«Кто я? – так он думал. Или думал, что так думал… – В мире огромном, преисполненном треволнений и препятствий на пути к цели, я не более, чем жалкая птица, пение которой никому не доставляет удовольствия, и вспоминают о которой не чаще, чем возникает потребность в супе, да и за птицу уже толком никто не считает…»
В действительности та же мысль звучала куда прозаичнее.
«Какого рожна?! Зряплату не платят уже второй месяц, председатель ничего не обещает, только мямлит… Нинка опять петухом назовет, овца безрогая… А хотя она права… Кто я? Самый настоящий петух, коли решить ничего не могу и поменять…»
Он был прав – супруга дома была ему не очень рада. Главной причиной ее страданий стало извечно отсутствующее жалованье мужа, которое и без того не отличалось крупными размерами, так еще и выплачиваться теперь стало крайне неаккуратно.
И опять это гнусное слово, «петух». Зять Михалыча сидел в тюрьме, и как-то за рюмкой водки поведал приятелям о втором значении этого слова, которое оно приобретает в местах не столь отдаленных. Оба тогда поморщились от неодобрения и тяжести, вызываемых подобными ассоциациями. А сейчас Нина так его зовет. И хоть она, глупая женщина, в зоне не бывала и не осознает того, что говорит (да и рассказывать не надо, а то пойдет трепаться по околотку), доля истины в ее словах есть.
Поскандалив с женой, Николай как всегда шел к Михалычу.
– Опять?
– Снова.
– И чего думаешь?
– Не знаю, – многозначительно затягиваясь сигаретой, отвечал Николай.
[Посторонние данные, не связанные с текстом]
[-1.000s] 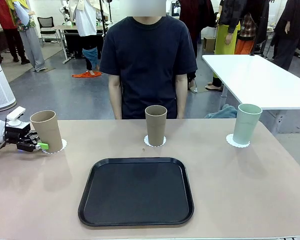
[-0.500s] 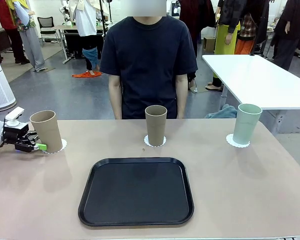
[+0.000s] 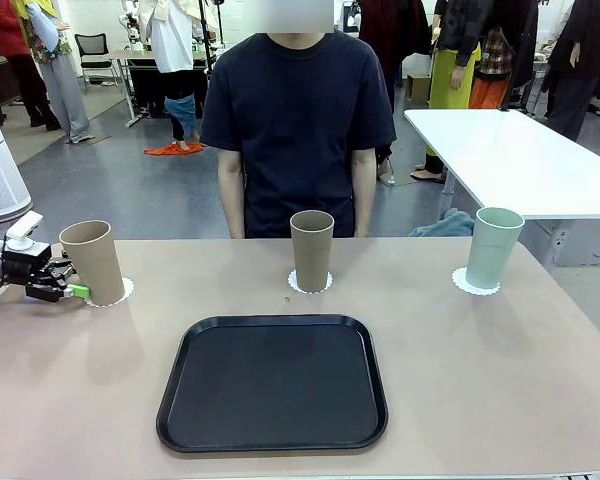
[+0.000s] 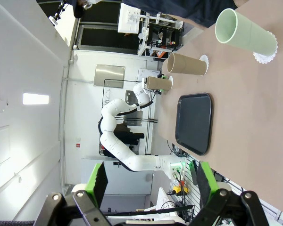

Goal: Place coasters on the table and set cups on them.
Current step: Take one Reusable plastic cup from the Flat Tray and place it on a coaster set by the human.

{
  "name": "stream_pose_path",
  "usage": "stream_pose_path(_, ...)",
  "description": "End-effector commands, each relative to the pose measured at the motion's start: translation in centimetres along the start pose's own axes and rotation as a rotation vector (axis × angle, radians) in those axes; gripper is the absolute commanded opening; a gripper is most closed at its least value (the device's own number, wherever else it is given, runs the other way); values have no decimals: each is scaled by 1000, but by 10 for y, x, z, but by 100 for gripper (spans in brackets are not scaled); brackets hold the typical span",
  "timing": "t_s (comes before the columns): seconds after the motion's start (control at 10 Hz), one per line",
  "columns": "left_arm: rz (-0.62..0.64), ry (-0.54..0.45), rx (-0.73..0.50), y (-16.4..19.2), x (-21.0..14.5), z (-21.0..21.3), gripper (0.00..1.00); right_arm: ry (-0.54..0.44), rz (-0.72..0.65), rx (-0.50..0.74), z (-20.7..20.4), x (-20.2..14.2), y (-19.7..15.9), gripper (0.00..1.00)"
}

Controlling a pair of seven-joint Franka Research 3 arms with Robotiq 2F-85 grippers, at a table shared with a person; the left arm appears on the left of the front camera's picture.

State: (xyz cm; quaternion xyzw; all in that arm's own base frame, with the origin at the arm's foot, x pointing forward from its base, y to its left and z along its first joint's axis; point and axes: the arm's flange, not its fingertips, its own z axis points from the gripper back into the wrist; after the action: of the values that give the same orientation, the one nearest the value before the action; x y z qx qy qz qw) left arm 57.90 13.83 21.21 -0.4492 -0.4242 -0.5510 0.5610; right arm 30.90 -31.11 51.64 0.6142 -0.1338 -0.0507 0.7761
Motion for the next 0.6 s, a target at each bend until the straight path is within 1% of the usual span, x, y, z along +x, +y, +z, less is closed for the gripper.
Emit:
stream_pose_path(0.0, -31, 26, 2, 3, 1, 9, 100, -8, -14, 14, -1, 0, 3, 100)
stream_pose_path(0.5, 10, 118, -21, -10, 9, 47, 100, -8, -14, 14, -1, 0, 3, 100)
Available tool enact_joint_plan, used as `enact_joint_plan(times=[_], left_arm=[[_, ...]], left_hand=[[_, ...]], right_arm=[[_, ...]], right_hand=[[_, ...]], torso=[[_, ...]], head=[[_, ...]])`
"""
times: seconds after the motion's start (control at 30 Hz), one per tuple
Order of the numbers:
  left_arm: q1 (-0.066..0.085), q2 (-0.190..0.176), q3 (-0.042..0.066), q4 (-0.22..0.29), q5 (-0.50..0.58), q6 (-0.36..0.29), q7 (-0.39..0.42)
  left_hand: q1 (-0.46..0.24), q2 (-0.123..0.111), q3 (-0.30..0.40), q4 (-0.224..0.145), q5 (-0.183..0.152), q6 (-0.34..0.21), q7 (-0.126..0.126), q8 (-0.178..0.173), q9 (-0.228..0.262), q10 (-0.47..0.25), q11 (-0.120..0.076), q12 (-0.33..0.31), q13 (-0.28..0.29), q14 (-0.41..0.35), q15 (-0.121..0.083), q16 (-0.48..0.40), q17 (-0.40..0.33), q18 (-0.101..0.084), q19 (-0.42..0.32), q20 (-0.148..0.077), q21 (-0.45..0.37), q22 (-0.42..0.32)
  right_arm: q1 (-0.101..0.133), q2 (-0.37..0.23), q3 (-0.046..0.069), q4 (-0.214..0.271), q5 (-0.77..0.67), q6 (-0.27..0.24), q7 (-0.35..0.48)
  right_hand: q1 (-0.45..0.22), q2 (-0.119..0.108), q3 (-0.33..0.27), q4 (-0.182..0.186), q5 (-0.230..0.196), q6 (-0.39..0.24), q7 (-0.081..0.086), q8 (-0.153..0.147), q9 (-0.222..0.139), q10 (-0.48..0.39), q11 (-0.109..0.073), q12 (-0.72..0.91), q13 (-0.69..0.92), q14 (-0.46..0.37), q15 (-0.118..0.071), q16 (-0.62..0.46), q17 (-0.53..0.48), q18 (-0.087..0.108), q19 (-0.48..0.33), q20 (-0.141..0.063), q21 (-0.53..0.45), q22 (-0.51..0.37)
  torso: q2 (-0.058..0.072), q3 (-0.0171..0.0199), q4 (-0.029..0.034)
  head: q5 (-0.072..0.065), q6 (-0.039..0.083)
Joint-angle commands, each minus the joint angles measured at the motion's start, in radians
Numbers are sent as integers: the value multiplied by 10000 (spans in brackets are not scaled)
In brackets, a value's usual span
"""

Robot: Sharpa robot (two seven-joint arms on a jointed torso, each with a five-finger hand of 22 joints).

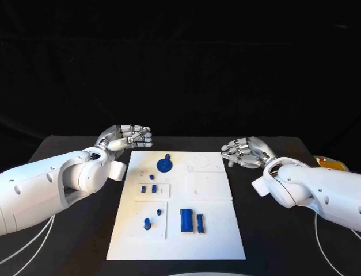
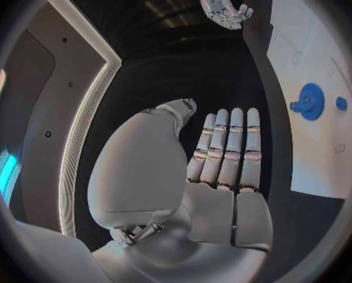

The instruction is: Assemble the parts on the task board

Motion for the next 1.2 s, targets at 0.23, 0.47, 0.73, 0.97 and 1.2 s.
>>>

– Разводиться поди будешь? Бить-то уж бил…
– Да уж и бил и пил! – раздраженно бросил Николай. – А что толку? Когда сейчас дело-то не в ней!
– А в ком? Кто тебя петухом называет? – Михалыч лукаво просиял. Это еще более раззадорило и даже как-то оскорбило Николая.
– Так из-за чего называет-то?!
– Знамо, председатель мудак, не платит…
– Да? Председатель?
– А кто ж еще? У самого-то закрома набиты, дом – полная чаша, а мы последний хрен без соли доедаем из-за его сквалыжности…
– А может, в нас дело?
– Ты к чему клонишь?
Николай затушил сигарету. Разговор предстоял обстоятельный.
– Я вот читал. Знаешь, как у них, у японцев-то заведено…
– Да чего ты все со своими японцами?! Тоже мне пример для подражания нашел…
– У тебя есть лучше примеры?
– Ну а чего японцы-то?!
– Ты посмотри, как живут люди! Какие технологии у них! Не хочешь так жить? А? не хочешь? Говори, мать твою!
– Хочу, но… Как же начать-то?
– А вот… С себя надо начинать. У них там всегда правило такое – если хочешь менять обстоятельства своей жизни, начинай с себя. У них там если компания начинает плохо работать, директору зарплату срезают…
– Директору? Это как? – слабый ум Михалыча отказывался понимать принцип работы японских промышленников.
– А так. Рабочие собираются, голосуют, и срезают ему зарплату. Вот так.
Николай был частично прав – почерпнутый им из книги великого японца пример с кадровой политикой крупных предприятий Страны Восходящего Солнца действительно отмечается до сих пор сокращением фонда заработной платы руководящих работников в случае финансового кризиса. Но вот вторую часть повествования он несколько исказил – подчиненный априори не может изменить условия труда начальника: ни в России, ни в Японии. Сложно сказать, что руководило им при произнесении этих слов – то ли скрытое, заложенное на генном уровне, казачье удалое желание руководить массами и своей рукой вершить справедливость, то ли прочитанные в книге новости о членстве Мисимы в организованном им военизированном «Обществе Меча». Но – так или иначе – он изрек эту фразу, тем самым наделив ее жизненной силой. И теперь отступать было некуда. Тем более, что глаз Михалыча загорелся.